IH/di3.tex

   1
   2 \section{The $\mathcal{DI}_3$ Steganographic Process}
   3 \label{di3sec}
   4 In~\cite{bcfg12a:ip,bcfg12b:ip}, a new steganographic algorithm named  $\mathcal{DI}_3$ is presented. It is
   5 inspired from $\mathcal{CIW}_1$ and $\mathcal{CIS}_2$ respectively published
   6 in~\cite{fgb11:ip} and~\cite{gfb10:ip}, and recalled previously in this article.

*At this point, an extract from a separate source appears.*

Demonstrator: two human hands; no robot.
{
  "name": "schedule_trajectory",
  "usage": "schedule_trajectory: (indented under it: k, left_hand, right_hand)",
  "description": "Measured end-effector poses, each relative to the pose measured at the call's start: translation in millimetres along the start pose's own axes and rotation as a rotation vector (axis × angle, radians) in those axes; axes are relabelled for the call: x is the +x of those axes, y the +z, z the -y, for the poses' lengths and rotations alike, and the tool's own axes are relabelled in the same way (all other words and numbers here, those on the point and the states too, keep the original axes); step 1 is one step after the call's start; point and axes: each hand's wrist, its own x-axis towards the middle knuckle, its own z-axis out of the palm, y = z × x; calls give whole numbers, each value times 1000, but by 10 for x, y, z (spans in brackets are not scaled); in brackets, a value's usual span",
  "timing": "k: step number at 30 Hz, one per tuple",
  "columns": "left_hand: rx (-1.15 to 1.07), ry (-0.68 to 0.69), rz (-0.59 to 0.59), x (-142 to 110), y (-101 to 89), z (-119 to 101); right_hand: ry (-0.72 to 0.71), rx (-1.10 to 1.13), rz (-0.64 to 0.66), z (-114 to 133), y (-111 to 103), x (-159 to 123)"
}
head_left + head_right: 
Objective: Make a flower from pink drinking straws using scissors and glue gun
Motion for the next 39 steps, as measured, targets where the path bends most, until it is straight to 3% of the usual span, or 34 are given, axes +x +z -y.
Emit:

   7 Compared to the first one, $\mathcal{DI}_3$ is a steganographic scheme,
   8 not just a watermarking technique. That is, in our understanding, it can embed more than one bit. Unlike
   9 $\mathcal{CIS}_2$, which requires embedding keys with three strategies, only one sequence
  10 is required for $\mathcal{DI}_3$, so it is easier to implement. Indeed
  11 $\mathcal{DI}_3$ is a faster instance of $\mathcal{CIS}_2$, as
  12 there is no message mixing in it.
  13  $\mathcal{DI}_3$ is well-defined mathematically and its security is evaluated in~\cite{bcfg12a:ip},
  14 whereas~\cite{bcfg12b:ip} provides algorithms and investigates its robustness, comparing it to
  15 some well-known watermarking schemes, namely the
  16 YASS~\cite{DBLP:conf/ih/SolankiSM07},
  17  nsF5~\cite{DBLP:conf/mmsec/FridrichPK07}, MMx~\cite{DBLP:conf/ih/KimDR06}, and HUGO~\cite{DBLP:conf/ih/PevnyFB10} algorithms
  18  detailed in the Appendix~\ref{AppendixIH}.
  19
  20
  21 \subsection{Mathematical definitions and notations}
  22 \label{sec:math-def}
  23
  24 New notations and terminologies must be introduced another time in order to be able to define
  25 mathematically the $\mathcal{DI}_3$ steganographic process. They are provided thereafter.
  26
  27
  28 \begin{Def}
  29 The \emph{support of a finite sequence} $S$ of $n$ terms is the finite set
  30 $\mathsf{S}(S)=\left\{ S^k, k < n \right\}$ containing all the distinct
  31 values of $S$. Its cardinality is s.t. $\#\mathsf{S}(S) \leqslant n$.
  32 \end{Def}
  33
  34 \begin{Def}\label{def:injective-sequence}
  35 A finite sequence $S \in \mathds{S}_\mathsf{N}$ of $n$ terms is \emph{injective}
  36 if $n = \#\mathsf{S}(S)$.
  37 It is \emph{onto}
  38 if $N = \#\mathsf{S}(S)$. Finally, it is bijective if and only if it is both
  39 injective and onto, so $n=N = \#\mathsf{S}(S)$.
  40 \end{Def}
  41
  42  ``$S$ is injective'' reflects the fact that  all the $n$ terms of
  43 the sequence $S$ are distinct, while ``$S$ is onto'' means
  44 that all the values of the set $\llbracket 1;\mathsf{N}\rrbracket$
  45 are reached at least once.
  46
  47
  48
  49
  50 \subsection{The new $\mathcal{DI}_3$ process}
  51 \label{sec:new-process-di-1}
  52
  53 In this section, the new algorithm introduced in~\cite{bcfg12a:ip} and studied
  54 in~\cite{bcfg12b:ip} is recalled.
  55 Let $\mathsf{P} \in \mathds{N}^\ast$ be the width, in term of bits, of the
  56   message to embed into the cover media.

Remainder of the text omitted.